**EXERCISE BRIEF:**
Pull each line containing "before" out of the data and copy it.

▽

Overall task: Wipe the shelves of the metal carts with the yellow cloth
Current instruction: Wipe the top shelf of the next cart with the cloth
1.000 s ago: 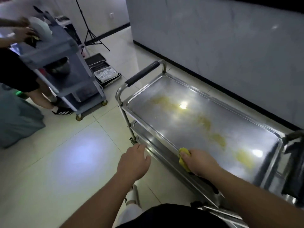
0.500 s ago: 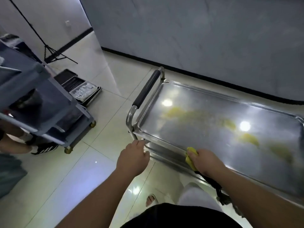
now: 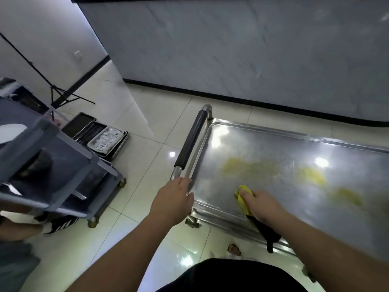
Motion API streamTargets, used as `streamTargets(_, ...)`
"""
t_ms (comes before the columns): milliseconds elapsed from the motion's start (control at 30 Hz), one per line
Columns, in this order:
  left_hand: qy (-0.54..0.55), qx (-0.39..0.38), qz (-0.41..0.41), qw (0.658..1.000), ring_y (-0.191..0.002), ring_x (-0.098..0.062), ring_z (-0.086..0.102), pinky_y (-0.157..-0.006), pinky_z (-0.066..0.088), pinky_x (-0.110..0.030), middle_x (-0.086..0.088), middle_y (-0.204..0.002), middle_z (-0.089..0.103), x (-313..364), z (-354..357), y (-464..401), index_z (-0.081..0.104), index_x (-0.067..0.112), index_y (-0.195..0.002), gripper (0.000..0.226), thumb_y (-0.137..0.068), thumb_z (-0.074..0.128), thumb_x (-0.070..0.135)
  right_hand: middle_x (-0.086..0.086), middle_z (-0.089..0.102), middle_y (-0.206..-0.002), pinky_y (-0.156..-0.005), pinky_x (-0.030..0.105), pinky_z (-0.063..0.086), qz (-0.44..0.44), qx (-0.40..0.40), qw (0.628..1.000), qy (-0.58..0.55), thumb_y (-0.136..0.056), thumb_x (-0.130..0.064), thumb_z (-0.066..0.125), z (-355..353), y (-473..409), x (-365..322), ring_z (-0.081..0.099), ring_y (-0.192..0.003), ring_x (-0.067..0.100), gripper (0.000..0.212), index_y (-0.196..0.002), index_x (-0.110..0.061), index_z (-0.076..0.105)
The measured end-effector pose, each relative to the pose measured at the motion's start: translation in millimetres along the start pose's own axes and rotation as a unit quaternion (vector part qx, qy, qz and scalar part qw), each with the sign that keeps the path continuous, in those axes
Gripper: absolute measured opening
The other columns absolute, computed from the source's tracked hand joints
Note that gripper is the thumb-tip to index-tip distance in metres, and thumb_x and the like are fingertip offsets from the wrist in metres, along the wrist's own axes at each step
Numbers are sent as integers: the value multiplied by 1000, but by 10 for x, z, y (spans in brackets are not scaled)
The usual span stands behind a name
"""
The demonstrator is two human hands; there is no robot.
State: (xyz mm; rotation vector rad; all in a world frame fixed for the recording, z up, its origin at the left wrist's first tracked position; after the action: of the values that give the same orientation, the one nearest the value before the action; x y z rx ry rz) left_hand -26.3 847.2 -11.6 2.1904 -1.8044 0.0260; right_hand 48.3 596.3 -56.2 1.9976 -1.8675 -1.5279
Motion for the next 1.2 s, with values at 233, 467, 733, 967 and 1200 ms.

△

**RESULT:**
t_ms (comes before the columns): milliseconds elapsed from the motion's start (control at 30 Hz), one per line
State: (xyz mm; rotation vector rad; all in a world frame fixed for the recording, z up, its origin at the left wrist's first tracked position; after the action: of the values that give the same orientation, the one nearest the value before the action; x y z rx ry rz) left_hand -26.3 847.2 -11.6 2.1904 -1.8044 0.0260; right_hand 48.3 596.3 -56.2 1.9976 -1.8675 -1.5279

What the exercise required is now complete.